DATASET RECORDS
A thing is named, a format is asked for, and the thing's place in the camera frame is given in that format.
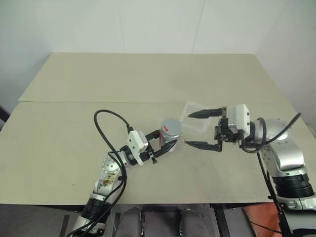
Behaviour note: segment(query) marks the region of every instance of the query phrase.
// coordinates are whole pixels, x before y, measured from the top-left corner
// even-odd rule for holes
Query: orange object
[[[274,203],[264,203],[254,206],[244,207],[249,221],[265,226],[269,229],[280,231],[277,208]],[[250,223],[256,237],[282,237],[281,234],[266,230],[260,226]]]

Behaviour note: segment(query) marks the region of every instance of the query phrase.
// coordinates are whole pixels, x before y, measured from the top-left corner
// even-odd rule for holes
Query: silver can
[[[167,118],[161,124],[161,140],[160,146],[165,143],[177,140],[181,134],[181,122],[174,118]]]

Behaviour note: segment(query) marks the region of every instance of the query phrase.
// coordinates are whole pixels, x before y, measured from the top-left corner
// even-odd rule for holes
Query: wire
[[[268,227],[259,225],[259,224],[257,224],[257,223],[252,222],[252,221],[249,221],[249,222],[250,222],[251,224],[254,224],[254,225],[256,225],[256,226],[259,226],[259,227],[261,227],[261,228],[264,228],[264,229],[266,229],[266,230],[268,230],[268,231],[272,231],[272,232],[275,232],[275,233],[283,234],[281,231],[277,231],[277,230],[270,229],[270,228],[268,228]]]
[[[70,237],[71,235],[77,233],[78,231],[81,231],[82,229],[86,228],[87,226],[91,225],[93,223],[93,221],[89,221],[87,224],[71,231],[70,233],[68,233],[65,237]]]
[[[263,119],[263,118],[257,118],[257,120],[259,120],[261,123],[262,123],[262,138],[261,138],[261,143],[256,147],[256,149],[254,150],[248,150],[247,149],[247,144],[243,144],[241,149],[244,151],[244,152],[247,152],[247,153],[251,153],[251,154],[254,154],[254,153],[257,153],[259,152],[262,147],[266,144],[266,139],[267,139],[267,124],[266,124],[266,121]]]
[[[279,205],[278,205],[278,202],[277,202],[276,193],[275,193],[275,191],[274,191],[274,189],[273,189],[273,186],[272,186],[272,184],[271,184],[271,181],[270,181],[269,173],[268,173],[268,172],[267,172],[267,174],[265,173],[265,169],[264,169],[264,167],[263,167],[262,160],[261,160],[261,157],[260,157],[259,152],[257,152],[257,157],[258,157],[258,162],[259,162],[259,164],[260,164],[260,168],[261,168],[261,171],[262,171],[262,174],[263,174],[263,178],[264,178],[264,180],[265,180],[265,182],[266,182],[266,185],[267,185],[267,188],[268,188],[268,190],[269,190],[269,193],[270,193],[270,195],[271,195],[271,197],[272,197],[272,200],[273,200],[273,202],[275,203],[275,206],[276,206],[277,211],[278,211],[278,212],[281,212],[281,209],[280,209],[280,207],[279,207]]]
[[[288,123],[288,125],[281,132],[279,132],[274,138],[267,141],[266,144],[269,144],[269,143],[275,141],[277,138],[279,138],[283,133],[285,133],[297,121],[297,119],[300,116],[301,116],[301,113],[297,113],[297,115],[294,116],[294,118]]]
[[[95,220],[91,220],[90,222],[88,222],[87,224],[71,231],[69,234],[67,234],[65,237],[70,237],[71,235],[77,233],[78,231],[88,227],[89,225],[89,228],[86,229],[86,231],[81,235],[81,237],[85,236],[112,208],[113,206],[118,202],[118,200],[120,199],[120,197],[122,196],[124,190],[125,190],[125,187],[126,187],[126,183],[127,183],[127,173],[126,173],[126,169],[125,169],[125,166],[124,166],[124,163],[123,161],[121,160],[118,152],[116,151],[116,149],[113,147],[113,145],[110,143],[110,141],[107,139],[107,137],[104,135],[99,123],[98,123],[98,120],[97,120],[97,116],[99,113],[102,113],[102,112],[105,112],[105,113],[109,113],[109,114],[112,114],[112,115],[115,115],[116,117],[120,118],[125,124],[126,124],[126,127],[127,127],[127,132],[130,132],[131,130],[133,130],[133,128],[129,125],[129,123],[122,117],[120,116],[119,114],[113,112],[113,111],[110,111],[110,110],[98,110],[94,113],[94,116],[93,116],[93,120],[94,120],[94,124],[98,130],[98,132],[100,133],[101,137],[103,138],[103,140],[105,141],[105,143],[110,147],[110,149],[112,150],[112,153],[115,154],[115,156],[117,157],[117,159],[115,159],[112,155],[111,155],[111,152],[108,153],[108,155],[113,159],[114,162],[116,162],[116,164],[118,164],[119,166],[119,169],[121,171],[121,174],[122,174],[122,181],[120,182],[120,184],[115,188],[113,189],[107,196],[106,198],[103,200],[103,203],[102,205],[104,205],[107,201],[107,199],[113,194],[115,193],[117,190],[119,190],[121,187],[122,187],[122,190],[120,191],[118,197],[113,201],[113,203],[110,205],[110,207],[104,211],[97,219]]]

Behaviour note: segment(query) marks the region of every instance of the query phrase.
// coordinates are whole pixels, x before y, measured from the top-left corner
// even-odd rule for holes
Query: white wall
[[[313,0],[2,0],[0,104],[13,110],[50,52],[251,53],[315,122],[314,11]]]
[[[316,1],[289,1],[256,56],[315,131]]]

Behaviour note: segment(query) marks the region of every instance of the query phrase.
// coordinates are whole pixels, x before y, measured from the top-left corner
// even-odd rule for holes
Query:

GOAL OF THE EXERCISE
Set every record down again verbatim, without pictures.

RESPONSE AREA
A thing is named, a format is asked for, and the thing's place in the camera frame is given in that format.
Behaviour note: segment(query) marks the region of every instance of the query phrase.
// coordinates are whole pixels, x before y, measured from the top-left corner
// even-odd rule for holes
Query: orange object
[[[274,203],[264,203],[254,206],[244,207],[249,221],[265,226],[269,229],[280,231],[277,208]],[[250,223],[256,237],[282,237],[281,234],[266,230],[260,226]]]

Behaviour note: segment(query) marks the region of every instance of the query phrase.
// coordinates are whole pixels, x before y, measured from the top-left corner
// even-odd rule for holes
Query: silver can
[[[167,118],[161,124],[161,140],[160,146],[165,143],[177,140],[181,134],[181,122],[174,118]]]

Behaviour note: segment(query) marks the region of every instance of the query phrase.
// coordinates are whole pixels, x before y, measured from the top-left corner
// even-odd rule for holes
Query: wire
[[[268,227],[259,225],[259,224],[257,224],[257,223],[252,222],[252,221],[249,221],[249,222],[250,222],[251,224],[254,224],[254,225],[256,225],[256,226],[259,226],[259,227],[261,227],[261,228],[264,228],[264,229],[266,229],[266,230],[268,230],[268,231],[272,231],[272,232],[275,232],[275,233],[283,234],[281,231],[277,231],[277,230],[270,229],[270,228],[268,228]]]
[[[70,237],[71,235],[77,233],[78,231],[81,231],[82,229],[86,228],[87,226],[91,225],[93,223],[93,221],[89,221],[87,224],[71,231],[70,233],[68,233],[65,237]]]
[[[263,119],[263,118],[257,118],[257,120],[259,120],[261,123],[262,123],[262,138],[261,138],[261,143],[256,147],[256,149],[254,150],[248,150],[247,149],[247,144],[243,144],[241,149],[244,151],[244,152],[247,152],[247,153],[251,153],[251,154],[254,154],[254,153],[257,153],[259,152],[262,147],[266,144],[266,139],[267,139],[267,124],[266,124],[266,121]]]
[[[279,205],[278,205],[278,202],[277,202],[276,193],[275,193],[275,191],[274,191],[274,189],[273,189],[273,186],[272,186],[272,184],[271,184],[271,181],[270,181],[269,173],[268,173],[268,172],[267,172],[267,174],[265,173],[265,169],[264,169],[264,167],[263,167],[262,160],[261,160],[261,157],[260,157],[259,152],[257,152],[257,157],[258,157],[258,162],[259,162],[259,164],[260,164],[260,168],[261,168],[261,171],[262,171],[262,174],[263,174],[263,178],[264,178],[264,180],[265,180],[265,182],[266,182],[266,185],[267,185],[267,188],[268,188],[268,190],[269,190],[269,193],[270,193],[270,195],[271,195],[271,197],[272,197],[272,200],[273,200],[273,202],[275,203],[275,206],[276,206],[277,211],[278,211],[278,212],[281,212],[281,209],[280,209],[280,207],[279,207]]]
[[[288,123],[288,125],[281,132],[279,132],[274,138],[267,141],[266,144],[269,144],[269,143],[275,141],[277,138],[279,138],[283,133],[285,133],[297,121],[297,119],[300,116],[301,116],[301,113],[297,113],[297,115],[294,116],[294,118]]]
[[[95,220],[91,220],[90,222],[88,222],[87,224],[71,231],[69,234],[67,234],[65,237],[70,237],[71,235],[77,233],[78,231],[88,227],[89,225],[89,228],[86,229],[86,231],[81,235],[81,237],[85,236],[112,208],[113,206],[118,202],[118,200],[120,199],[120,197],[122,196],[124,190],[125,190],[125,187],[126,187],[126,183],[127,183],[127,173],[126,173],[126,169],[125,169],[125,166],[124,166],[124,163],[123,161],[121,160],[118,152],[116,151],[116,149],[113,147],[113,145],[110,143],[110,141],[107,139],[107,137],[104,135],[99,123],[98,123],[98,120],[97,120],[97,116],[99,113],[102,113],[102,112],[105,112],[105,113],[109,113],[109,114],[112,114],[112,115],[115,115],[116,117],[120,118],[125,124],[126,124],[126,127],[127,127],[127,132],[130,132],[131,130],[133,130],[133,128],[129,125],[129,123],[122,117],[120,116],[119,114],[113,112],[113,111],[110,111],[110,110],[98,110],[94,113],[94,116],[93,116],[93,120],[94,120],[94,124],[98,130],[98,132],[100,133],[101,137],[103,138],[103,140],[105,141],[105,143],[110,147],[110,149],[112,150],[112,153],[115,154],[115,156],[117,157],[117,159],[115,159],[112,155],[111,155],[111,152],[108,153],[108,155],[113,159],[114,162],[116,162],[116,164],[118,164],[119,166],[119,169],[121,171],[121,174],[122,174],[122,181],[120,182],[120,184],[115,188],[113,189],[107,196],[106,198],[103,200],[103,203],[102,205],[104,205],[107,201],[107,199],[113,194],[115,193],[117,190],[119,190],[121,187],[122,187],[122,190],[120,191],[118,197],[113,201],[113,203],[110,205],[110,207],[104,211],[97,219]]]

Behaviour note: segment(query) marks the region of every instance of the query phrase.
// coordinates are whole pixels, x before y, measured from the top-left corner
// even-odd rule for holes
Query: white wall
[[[313,0],[2,0],[0,104],[13,110],[50,52],[251,53],[315,122],[314,11]]]
[[[316,1],[289,1],[256,56],[315,131]]]

Behaviour note: segment(query) marks the region of every instance of the query phrase.
// coordinates are whole pixels, x before y, measured from the top-left corner
// even-odd rule for holes
Query:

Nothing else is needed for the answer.